Return all lines of the records that contain the word "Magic".
[[ Records to process, beginning ]]
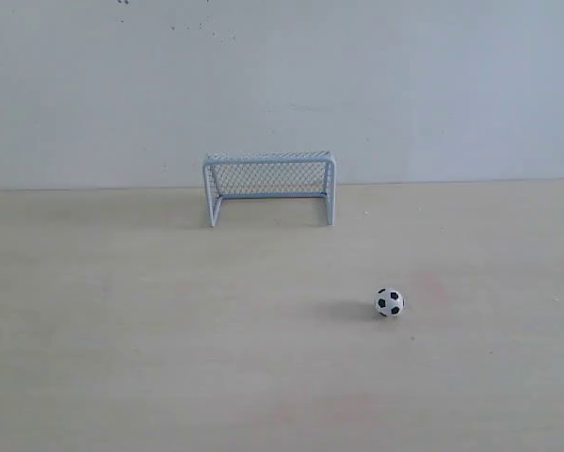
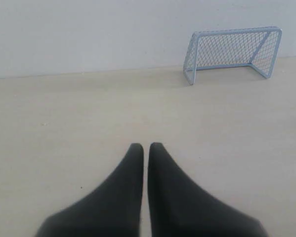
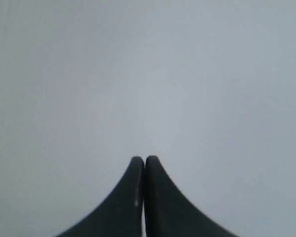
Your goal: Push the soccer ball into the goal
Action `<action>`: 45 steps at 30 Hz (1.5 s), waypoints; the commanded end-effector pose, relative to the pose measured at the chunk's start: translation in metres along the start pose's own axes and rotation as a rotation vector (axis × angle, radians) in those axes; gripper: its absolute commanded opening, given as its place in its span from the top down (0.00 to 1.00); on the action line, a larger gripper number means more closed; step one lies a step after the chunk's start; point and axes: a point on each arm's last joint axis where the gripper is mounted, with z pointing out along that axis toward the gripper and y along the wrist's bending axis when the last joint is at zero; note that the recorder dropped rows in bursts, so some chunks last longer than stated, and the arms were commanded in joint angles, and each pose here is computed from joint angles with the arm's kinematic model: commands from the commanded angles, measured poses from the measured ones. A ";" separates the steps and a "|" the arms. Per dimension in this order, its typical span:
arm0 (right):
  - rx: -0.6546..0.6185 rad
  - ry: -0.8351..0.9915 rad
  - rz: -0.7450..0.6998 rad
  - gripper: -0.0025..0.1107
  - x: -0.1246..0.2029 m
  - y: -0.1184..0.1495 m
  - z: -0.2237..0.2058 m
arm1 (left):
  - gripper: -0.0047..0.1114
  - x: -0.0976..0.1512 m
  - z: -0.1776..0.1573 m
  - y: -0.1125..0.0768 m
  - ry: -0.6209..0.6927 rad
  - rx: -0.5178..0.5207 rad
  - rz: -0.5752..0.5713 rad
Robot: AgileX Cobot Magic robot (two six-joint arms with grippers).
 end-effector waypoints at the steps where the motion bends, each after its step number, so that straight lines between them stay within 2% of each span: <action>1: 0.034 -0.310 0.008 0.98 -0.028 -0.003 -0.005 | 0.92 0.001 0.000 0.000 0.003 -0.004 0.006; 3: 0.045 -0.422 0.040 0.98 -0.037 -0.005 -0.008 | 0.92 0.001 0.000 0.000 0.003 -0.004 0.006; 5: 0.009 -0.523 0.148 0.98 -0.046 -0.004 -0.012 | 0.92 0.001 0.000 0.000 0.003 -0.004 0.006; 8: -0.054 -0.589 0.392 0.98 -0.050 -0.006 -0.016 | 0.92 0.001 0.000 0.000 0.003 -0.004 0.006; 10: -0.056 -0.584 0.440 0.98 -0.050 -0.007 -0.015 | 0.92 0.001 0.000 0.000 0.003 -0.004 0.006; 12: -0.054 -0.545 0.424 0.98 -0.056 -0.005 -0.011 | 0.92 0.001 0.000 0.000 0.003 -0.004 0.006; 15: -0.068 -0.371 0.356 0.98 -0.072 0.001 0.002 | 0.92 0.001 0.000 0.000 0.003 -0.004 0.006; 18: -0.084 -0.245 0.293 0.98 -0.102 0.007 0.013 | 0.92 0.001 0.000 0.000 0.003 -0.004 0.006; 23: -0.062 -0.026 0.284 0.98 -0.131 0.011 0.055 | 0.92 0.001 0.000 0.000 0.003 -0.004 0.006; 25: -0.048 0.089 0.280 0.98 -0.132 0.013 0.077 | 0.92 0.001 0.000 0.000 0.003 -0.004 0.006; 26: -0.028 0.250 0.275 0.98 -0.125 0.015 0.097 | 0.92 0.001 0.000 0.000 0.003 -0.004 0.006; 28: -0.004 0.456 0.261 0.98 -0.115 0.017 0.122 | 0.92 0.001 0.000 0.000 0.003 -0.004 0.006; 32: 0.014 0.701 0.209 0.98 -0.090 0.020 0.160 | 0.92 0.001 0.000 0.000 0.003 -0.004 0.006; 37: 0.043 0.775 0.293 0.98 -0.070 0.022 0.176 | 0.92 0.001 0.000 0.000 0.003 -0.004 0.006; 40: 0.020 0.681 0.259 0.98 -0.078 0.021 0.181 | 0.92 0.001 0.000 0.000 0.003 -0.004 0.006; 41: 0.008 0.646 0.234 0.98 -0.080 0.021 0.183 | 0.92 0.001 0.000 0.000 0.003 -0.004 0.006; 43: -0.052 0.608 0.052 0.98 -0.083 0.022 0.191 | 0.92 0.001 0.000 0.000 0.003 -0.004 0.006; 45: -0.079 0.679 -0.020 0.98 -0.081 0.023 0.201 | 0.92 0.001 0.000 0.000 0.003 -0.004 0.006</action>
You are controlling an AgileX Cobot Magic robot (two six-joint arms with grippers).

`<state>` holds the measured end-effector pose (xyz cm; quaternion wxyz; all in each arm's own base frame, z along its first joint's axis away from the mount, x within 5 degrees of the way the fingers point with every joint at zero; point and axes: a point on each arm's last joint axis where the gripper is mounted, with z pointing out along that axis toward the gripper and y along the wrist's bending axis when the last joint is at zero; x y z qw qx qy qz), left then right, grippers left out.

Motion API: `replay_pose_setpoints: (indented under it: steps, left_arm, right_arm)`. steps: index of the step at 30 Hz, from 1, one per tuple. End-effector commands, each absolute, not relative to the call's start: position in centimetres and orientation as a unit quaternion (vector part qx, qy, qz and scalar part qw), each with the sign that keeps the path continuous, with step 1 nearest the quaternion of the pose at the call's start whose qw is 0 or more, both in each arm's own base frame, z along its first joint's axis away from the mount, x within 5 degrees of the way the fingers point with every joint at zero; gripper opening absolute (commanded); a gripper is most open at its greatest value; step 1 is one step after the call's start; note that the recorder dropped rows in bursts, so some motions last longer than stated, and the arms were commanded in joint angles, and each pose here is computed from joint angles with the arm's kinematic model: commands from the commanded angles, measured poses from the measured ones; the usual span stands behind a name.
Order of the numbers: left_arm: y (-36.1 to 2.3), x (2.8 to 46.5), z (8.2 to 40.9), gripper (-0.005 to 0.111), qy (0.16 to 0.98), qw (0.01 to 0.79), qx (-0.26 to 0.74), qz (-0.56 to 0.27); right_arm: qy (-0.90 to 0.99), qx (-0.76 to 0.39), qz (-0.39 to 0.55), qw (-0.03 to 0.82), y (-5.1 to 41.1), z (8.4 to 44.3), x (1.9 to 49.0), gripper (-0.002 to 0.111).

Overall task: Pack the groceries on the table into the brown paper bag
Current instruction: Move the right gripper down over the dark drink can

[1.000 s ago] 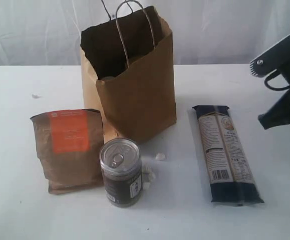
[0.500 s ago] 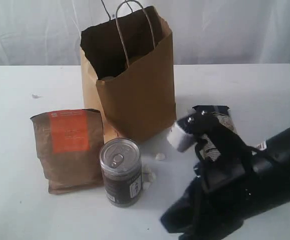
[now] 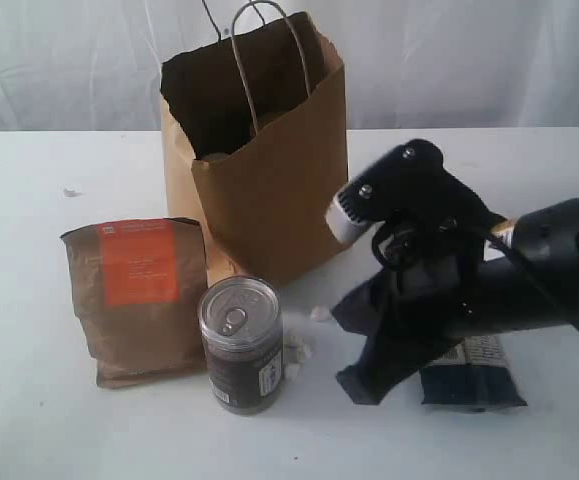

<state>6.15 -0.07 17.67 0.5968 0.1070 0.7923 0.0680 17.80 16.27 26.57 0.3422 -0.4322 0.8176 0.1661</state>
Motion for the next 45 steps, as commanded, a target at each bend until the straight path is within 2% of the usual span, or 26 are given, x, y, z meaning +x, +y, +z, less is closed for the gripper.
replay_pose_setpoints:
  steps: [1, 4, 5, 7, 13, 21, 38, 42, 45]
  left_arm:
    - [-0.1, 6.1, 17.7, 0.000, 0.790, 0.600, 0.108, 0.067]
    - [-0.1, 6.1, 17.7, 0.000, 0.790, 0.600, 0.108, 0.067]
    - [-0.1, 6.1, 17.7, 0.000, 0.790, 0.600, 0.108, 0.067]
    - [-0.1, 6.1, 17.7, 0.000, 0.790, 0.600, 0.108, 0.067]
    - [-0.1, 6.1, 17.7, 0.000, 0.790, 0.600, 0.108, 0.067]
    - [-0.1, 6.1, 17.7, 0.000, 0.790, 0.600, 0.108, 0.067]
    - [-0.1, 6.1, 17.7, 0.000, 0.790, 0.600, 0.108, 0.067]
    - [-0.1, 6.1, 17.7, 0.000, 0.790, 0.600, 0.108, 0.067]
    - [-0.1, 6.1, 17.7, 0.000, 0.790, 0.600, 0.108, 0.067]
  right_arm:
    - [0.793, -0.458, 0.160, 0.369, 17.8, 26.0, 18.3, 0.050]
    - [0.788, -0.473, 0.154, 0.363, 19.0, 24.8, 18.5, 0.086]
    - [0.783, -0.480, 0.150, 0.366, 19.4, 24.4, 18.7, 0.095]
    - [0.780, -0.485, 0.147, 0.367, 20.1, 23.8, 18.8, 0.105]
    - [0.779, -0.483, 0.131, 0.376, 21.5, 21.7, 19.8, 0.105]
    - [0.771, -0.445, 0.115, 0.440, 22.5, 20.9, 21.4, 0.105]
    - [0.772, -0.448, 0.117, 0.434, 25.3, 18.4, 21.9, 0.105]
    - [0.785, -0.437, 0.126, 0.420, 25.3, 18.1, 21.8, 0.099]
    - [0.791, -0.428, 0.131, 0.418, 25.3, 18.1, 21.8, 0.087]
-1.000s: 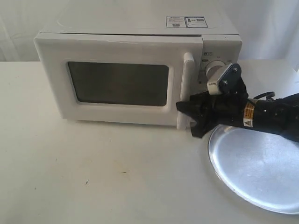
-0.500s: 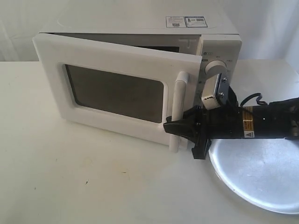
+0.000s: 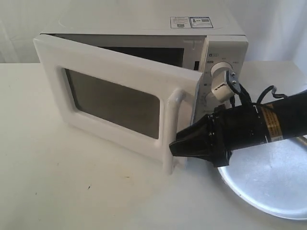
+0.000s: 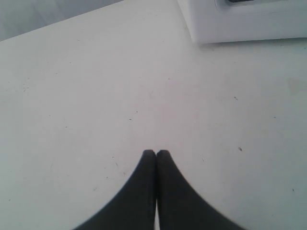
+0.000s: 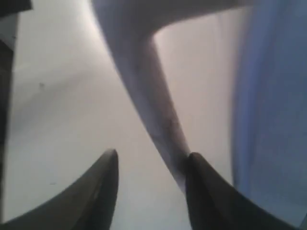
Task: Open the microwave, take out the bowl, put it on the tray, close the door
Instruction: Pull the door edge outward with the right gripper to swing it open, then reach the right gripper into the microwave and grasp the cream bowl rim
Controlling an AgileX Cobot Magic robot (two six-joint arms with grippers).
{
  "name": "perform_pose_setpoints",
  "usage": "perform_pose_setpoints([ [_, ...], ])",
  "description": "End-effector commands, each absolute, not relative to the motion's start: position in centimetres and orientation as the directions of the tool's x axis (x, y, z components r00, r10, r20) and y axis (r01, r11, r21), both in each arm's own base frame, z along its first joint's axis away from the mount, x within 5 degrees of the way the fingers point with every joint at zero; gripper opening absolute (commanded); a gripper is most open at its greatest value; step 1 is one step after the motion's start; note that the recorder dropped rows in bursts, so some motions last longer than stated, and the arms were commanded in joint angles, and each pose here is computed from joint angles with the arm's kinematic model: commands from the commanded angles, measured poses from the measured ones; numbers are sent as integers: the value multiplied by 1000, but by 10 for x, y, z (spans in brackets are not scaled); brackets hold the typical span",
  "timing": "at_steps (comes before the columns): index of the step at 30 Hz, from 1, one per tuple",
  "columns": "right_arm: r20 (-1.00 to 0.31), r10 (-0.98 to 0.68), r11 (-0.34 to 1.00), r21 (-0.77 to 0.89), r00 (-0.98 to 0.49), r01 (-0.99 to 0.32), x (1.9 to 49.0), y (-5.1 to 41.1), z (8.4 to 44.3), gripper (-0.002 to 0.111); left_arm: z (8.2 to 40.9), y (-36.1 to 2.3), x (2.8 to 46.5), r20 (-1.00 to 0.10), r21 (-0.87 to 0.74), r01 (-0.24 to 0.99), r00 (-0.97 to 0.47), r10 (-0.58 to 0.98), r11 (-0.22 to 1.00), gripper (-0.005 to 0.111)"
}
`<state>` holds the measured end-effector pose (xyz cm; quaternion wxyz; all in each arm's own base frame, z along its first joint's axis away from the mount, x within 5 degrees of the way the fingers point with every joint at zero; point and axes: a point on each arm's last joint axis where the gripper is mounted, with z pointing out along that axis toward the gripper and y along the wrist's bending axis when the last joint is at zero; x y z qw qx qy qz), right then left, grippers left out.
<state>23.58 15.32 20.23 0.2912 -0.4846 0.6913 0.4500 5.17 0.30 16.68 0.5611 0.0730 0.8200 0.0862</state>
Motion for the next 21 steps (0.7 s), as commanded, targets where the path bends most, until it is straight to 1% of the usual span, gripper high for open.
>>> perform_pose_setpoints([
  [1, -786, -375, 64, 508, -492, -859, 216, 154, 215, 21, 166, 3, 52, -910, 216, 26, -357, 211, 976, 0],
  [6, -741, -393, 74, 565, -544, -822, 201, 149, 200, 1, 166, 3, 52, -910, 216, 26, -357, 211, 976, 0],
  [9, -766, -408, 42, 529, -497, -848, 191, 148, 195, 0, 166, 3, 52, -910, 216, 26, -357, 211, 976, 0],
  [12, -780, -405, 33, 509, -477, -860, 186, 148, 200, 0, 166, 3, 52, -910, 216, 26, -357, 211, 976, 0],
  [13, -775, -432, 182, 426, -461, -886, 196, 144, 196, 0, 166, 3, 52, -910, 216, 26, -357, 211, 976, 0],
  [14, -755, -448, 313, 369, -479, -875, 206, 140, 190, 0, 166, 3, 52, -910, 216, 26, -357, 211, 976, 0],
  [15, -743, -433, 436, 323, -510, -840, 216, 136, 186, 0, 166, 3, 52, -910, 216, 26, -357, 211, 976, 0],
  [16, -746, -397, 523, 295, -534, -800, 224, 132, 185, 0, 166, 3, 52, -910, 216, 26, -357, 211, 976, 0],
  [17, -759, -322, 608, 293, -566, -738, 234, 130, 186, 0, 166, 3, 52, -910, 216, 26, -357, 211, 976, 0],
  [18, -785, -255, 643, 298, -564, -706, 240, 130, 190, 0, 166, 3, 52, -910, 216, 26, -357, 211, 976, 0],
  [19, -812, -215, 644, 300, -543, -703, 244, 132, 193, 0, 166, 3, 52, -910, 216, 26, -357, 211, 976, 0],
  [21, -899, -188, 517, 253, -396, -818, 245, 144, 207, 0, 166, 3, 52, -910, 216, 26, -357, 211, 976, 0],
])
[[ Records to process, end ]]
» Output of the task
Robot: AgileX Cobot Magic robot (two six-joint arms with grippers).
You are controlling an AgileX Cobot Magic robot (two six-joint arms with grippers).
Controlling an AgileX Cobot Magic robot (two six-joint arms with grippers).

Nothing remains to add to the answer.